# Action item
Only the lines below from the one containing "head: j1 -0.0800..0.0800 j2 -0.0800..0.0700" to the one containing "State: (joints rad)" should be repeated, both included and unchanged.
** Opening Supplied data block **
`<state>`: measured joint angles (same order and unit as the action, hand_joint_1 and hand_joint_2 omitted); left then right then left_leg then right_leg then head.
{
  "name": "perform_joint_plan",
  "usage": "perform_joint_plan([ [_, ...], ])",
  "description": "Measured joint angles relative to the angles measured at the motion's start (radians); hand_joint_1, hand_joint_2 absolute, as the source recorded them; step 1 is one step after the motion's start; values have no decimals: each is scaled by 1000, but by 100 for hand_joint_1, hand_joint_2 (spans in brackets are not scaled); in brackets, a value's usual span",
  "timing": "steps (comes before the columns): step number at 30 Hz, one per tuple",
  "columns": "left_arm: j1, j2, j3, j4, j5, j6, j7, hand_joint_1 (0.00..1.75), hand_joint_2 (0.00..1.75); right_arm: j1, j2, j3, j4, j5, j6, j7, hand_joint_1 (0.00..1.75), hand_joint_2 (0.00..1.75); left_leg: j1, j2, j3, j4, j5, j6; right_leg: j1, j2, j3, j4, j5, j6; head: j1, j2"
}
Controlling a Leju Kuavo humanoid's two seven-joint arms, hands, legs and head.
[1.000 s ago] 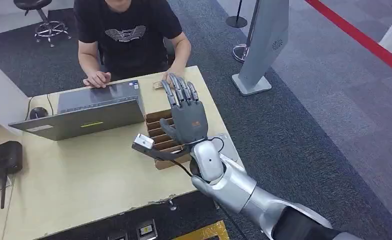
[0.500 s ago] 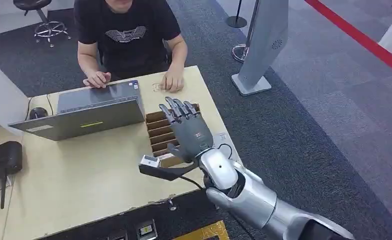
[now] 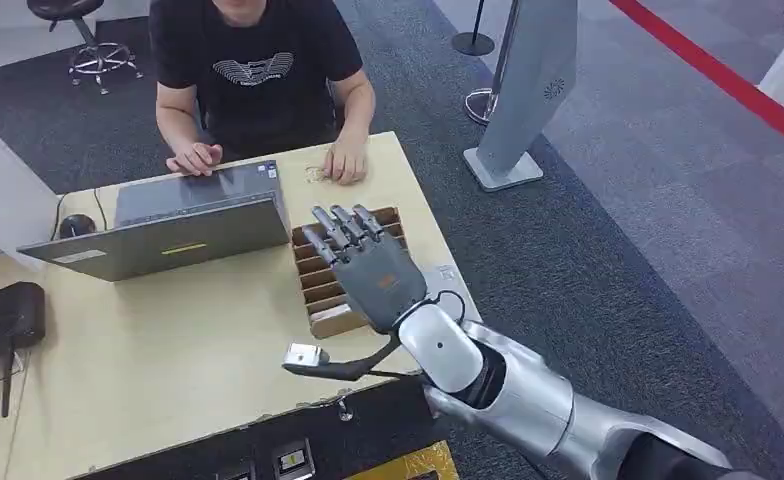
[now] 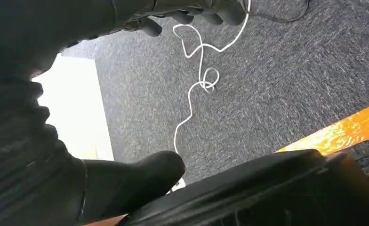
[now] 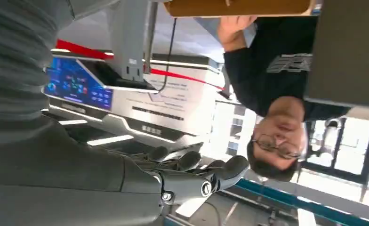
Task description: Pass the card to the sensor for recognition and then transmit it.
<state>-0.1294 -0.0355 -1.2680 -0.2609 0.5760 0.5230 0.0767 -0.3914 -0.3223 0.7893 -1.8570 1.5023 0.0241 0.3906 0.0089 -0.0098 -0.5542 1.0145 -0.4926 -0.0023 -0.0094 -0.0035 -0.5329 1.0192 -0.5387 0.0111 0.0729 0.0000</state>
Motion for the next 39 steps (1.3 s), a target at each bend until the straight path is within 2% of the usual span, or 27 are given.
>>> perform_joint_plan([
  [7, 2, 0, 5, 0, 11, 3, -7, 0, 175, -30, 0, 66, 34, -4, 14, -27, 0, 175, 0, 0, 0, 0, 0, 0, 0, 0, 0, 0, 0, 0, 0, 0],
  [21, 3, 0, 18, 0, 12, 1, -10, 0, 175, -33, 9, 127, 164, -57, -40, -41, 0, 175, 0, -1, -1, 0, 0, 0, 0, -1, 0, 0, 0, 0, 0, 0],
  [30, -2, 1, 18, 0, -10, -22, -8, 0, 175, -11, 16, 122, 266, -56, -83, 47, 0, 175, 0, 0, 0, 0, 0, 0, 0, 0, -1, 0, 0, 0, 0, 0],
  [39, -5, 3, 18, 0, -11, -23, -6, 0, 175, 23, 6, 61, 360, -70, -110, 103, 0, 175, 0, 0, 0, 0, 0, 0, 0, 0, -1, 0, 0, 0, 0, 0],
])
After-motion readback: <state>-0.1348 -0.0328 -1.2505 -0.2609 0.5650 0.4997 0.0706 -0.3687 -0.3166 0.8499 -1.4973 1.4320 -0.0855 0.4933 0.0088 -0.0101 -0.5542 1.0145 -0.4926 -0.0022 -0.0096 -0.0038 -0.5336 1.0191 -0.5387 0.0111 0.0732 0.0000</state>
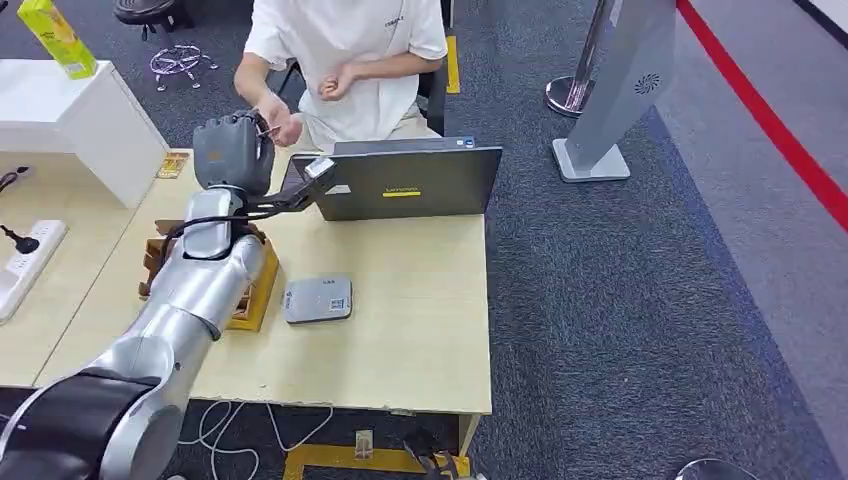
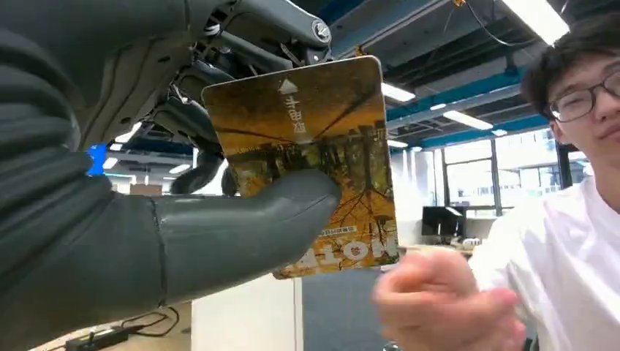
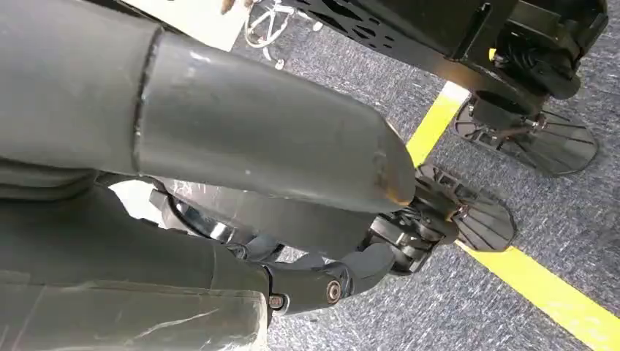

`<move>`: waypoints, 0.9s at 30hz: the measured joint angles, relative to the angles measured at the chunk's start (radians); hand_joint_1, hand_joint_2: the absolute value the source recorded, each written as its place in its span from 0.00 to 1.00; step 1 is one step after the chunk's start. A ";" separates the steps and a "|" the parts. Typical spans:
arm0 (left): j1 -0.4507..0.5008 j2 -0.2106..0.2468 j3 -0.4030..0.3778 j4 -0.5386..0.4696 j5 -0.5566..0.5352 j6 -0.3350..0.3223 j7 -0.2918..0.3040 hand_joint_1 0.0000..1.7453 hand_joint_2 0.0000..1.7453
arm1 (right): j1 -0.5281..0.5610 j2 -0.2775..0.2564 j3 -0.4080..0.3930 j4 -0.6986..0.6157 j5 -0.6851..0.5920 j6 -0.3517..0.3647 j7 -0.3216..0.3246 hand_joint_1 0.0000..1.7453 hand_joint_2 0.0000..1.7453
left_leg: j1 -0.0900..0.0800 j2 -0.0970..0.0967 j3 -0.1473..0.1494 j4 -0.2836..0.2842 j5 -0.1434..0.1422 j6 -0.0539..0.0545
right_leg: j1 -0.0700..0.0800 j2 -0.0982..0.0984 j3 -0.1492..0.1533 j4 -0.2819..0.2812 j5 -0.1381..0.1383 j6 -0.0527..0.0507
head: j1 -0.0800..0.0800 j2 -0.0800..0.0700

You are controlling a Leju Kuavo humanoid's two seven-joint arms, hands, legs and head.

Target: Pass the card to the sensor for recognition and then transmit it.

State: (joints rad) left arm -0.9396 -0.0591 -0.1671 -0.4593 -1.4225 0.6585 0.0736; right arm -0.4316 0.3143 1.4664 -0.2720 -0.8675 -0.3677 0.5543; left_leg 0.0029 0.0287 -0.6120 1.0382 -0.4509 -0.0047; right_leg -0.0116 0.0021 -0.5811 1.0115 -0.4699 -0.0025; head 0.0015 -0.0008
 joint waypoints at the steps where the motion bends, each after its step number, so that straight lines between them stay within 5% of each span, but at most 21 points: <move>1: 0.000 0.000 0.000 0.001 -0.003 -0.002 0.000 1.00 1.00 | 0.000 0.000 0.000 0.000 0.000 0.000 0.000 0.00 0.00 | 0.000 0.000 0.000 0.000 0.000 0.000 | 0.000 0.000 0.000 0.000 0.000 0.000 | 0.000 0.000; 14: 0.000 -0.015 0.000 0.008 -0.023 0.022 0.003 1.00 1.00 | 0.000 0.000 0.000 0.000 -0.003 -0.003 0.001 0.00 0.00 | 0.000 0.000 0.000 0.000 0.000 0.000 | 0.000 0.000 0.000 0.000 0.000 0.000 | 0.000 0.000; 20: 0.025 -0.032 0.000 -0.019 0.012 0.032 -0.070 1.00 1.00 | 0.000 0.000 0.000 0.000 -0.024 -0.021 -0.002 0.00 0.00 | 0.000 0.000 0.000 0.000 0.000 0.000 | 0.000 0.000 0.000 0.000 0.000 0.000 | 0.000 0.000; 23: 0.075 -0.039 -0.003 -0.087 0.060 0.020 -0.122 1.00 1.00 | 0.000 0.000 0.000 0.003 -0.050 -0.037 -0.018 0.00 0.00 | -0.001 0.000 0.000 0.000 0.000 0.000 | -0.001 0.000 0.000 0.000 0.000 0.000 | 0.000 0.000; 27: 0.224 -0.029 -0.069 -0.308 0.122 0.005 -0.158 1.00 1.00 | 0.001 0.000 -0.003 0.011 -0.080 -0.053 -0.037 0.00 0.00 | -0.001 0.000 -0.001 0.000 0.000 0.000 | -0.001 0.000 0.000 0.000 0.000 0.000 | 0.000 0.000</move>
State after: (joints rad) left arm -0.7153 -0.0885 -0.2362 -0.7678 -1.3004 0.6630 -0.0839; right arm -0.4311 0.3143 1.4637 -0.2613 -0.9476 -0.4208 0.5169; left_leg 0.0019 0.0286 -0.6129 1.0379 -0.4513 -0.0046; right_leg -0.0124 0.0021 -0.5813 1.0113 -0.4701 -0.0023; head 0.0019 -0.0011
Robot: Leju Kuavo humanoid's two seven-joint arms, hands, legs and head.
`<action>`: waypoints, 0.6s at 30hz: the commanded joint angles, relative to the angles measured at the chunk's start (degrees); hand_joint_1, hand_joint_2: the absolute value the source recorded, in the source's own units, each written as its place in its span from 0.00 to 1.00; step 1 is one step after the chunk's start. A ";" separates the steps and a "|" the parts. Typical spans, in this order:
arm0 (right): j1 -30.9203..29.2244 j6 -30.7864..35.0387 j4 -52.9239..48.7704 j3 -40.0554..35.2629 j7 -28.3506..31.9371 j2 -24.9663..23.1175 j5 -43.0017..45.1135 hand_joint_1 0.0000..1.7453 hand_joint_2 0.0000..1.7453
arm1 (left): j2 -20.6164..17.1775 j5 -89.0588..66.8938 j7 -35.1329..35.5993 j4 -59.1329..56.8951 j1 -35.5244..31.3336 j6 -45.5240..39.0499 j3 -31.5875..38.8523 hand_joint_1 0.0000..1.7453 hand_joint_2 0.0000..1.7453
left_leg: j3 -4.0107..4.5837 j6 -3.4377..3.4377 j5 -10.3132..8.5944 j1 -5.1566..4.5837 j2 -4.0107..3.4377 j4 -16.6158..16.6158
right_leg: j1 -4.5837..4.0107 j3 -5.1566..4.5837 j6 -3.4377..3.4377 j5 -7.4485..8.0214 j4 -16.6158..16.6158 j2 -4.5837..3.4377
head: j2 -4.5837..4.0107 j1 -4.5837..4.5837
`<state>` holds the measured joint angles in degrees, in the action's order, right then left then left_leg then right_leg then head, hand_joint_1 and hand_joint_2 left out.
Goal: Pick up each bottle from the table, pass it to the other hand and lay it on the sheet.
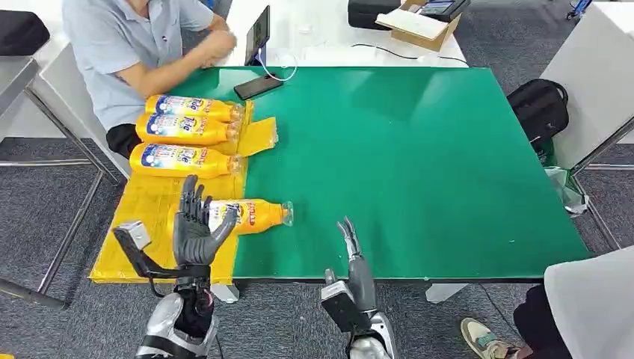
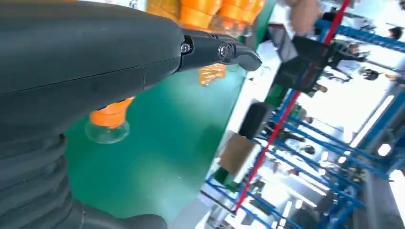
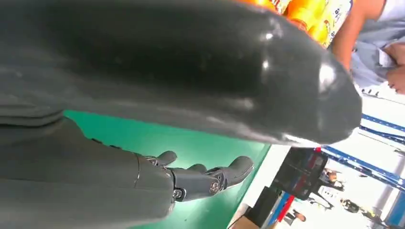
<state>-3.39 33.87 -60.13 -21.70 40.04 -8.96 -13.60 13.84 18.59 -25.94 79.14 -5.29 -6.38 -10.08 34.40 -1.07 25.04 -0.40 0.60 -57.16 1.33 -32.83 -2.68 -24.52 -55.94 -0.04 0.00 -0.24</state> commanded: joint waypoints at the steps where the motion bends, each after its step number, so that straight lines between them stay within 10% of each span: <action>1: 1.15 2.03 -5.60 1.49 -0.04 0.46 4.73 0.00 0.00 | -3.20 5.79 -2.33 7.86 8.14 -3.79 -1.45 0.00 1.00 | -0.27 0.10 0.14 0.09 -0.27 0.04 | -0.11 0.23 0.14 -0.04 0.10 -0.22 | 0.00 0.02; 18: 4.70 6.13 -12.32 1.98 -0.04 -2.50 2.76 0.00 0.00 | -6.91 -12.60 -10.96 -4.34 7.77 -23.73 -16.38 0.00 1.00 | -0.16 0.06 0.11 0.07 -0.06 0.06 | -0.08 0.16 0.13 -0.05 0.12 0.02 | 0.00 0.00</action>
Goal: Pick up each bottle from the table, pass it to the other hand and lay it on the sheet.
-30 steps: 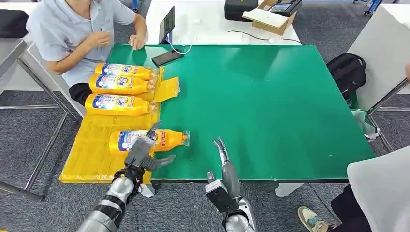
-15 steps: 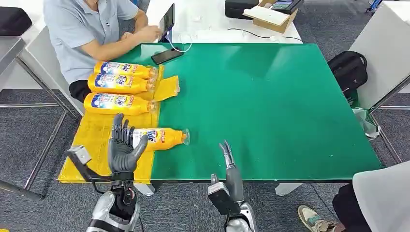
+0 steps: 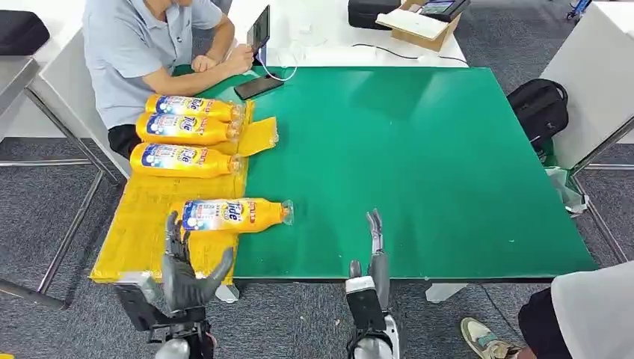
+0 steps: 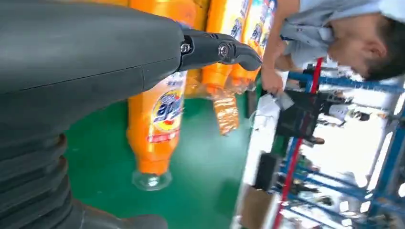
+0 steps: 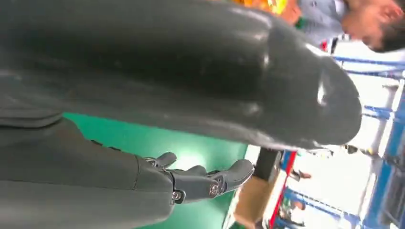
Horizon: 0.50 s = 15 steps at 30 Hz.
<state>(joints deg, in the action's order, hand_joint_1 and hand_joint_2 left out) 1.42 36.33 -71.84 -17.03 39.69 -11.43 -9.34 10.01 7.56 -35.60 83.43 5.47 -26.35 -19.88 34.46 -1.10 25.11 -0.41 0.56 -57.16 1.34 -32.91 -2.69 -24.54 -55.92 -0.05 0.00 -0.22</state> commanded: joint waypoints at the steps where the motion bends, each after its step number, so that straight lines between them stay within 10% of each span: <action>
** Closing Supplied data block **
# Final answer
head: j1 -0.0800..0.0800 j2 -0.0800..0.0700

You are controlling a Leju Kuavo humanoid's two seven-joint arms, hands, legs and head.

Target: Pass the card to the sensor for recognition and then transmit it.

State: (joints rad) left arm -0.9396 -0.0591 -0.1671 -0.4593 -1.4225 0.6585 0.0736; right arm -0.4316 0.3143 1.4664 -0.2720 -0.8675 -0.3677 0.5543; left_leg 0.0029 0.0287 -0.6120 1.0382 -0.4509 -0.0047; right_leg -0.0116 0.0021 -0.5811 1.0115 -0.4699 -0.0025; head 0.0015 -0.0008

The exercise has been completed.